28 'Then they will call to me but I will not answer;
    they will look for me but will not find me,
29 since they hated knowledge
    and did not choose to fear the Lord.
30 Since they would not accept my advice
    and spurned my rebuke,
31 they will eat the fruit of their ways
    and be filled with the fruit of their schemes.
32 For the waywardness of the simple will kill them,
    and the complacency of fools will destroy them;
33 but whoever listens to me will live in safety
    and be at ease, without fear of harm.'

Reflection

Over August we're going to read through the book of Proverbs. There are 31 days in August and 31 chapters in Proverbs, so we'll be putting them up on Saturdays and Sundays too.

Proverbs, as you probably know, is a collection of Proverbs (duh!) and sayings from various sages. In the ancient world kings and rulers would collect wisdom like currency and share it with one another. So much of what is in this work can be understood as natural wisdom. It is observational. People would look at the world and try and make sense of it.

For example:
Whoever walks in integrity walks securely, but whoever takes crooked paths will be found out. - Proverbs 10:9

That makes sense. If you live your life honestly, and you don’t behave in an underhand way you have no fear of being caught out. You can walk confidently and not have that burden on your conscience. If you lie, cheat and steal, you may have got ahead fast, but eventually you will probably be found out and likely be looking over your shoulder along the way.
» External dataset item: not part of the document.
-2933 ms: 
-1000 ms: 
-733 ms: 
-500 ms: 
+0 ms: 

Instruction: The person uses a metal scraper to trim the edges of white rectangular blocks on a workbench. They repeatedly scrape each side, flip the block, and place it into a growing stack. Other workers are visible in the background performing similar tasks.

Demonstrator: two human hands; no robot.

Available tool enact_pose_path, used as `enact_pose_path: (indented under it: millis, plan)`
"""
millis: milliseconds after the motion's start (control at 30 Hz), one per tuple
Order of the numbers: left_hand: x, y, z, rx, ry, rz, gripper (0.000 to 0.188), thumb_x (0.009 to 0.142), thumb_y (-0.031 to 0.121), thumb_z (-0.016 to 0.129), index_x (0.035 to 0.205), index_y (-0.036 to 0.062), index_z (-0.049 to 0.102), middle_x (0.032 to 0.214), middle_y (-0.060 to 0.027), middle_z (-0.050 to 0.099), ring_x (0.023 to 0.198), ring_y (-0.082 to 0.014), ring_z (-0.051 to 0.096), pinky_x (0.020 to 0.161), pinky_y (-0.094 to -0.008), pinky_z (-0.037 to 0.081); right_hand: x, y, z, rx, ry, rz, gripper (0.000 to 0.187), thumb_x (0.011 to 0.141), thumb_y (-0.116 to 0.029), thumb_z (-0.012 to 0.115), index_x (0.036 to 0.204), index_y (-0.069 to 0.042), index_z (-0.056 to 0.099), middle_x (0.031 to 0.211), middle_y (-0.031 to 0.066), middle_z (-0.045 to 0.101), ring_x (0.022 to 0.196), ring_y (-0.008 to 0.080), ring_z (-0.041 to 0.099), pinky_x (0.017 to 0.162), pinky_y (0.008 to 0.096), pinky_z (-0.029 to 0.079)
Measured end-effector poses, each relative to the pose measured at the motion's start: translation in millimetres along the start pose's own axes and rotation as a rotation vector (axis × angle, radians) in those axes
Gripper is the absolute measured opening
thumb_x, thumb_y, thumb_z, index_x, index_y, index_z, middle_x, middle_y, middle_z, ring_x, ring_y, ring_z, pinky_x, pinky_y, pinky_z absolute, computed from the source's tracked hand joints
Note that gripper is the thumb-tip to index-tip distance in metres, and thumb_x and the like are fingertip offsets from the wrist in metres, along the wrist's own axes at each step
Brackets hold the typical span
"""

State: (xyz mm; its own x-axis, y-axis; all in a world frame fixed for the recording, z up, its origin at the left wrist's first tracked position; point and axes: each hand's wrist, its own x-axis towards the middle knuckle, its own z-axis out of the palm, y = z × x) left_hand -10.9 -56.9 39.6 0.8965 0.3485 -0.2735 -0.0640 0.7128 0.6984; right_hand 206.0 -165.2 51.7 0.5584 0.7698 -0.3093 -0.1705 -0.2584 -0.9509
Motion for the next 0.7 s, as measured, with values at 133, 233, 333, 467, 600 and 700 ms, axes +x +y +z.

Practically speaking, the book of Proverbs starts with an introduction, moves to an appeal to live wise lives for several chapters, and then after about chapter 10 we enter into the more standard phrases.

At the heart of the book of Proverbs is the insistence that wisdom begins with trust in God; and practically speaking, this consists of making wise choices between good and evil behaviour. Living in such a way will produce a full and godly life.

There are proverbs about lots of different topics, mainly what was important to people 1000s of years ago. Subjects like: friendship, our speech, care for the poor, laziness, sex, work, relationships, generosity, money, kindness, raising children.

I imagine some of those topics will still be relevant to many of us today.

So how should you go about reading Proverbs?
You will probably find as you read through each chapter that lots of topics come up. I recommend opening yourself to the Spirit and asking God to highlight a particular verse, phrase or section for you to mull over during the day.

Ask yourself questions like:
Why did the original writer think this was worth writing down?
Do I agree? Why or why not?
How does this apply to my life?
How would my life look different if I lived this out?
What steps can I take to make this happen?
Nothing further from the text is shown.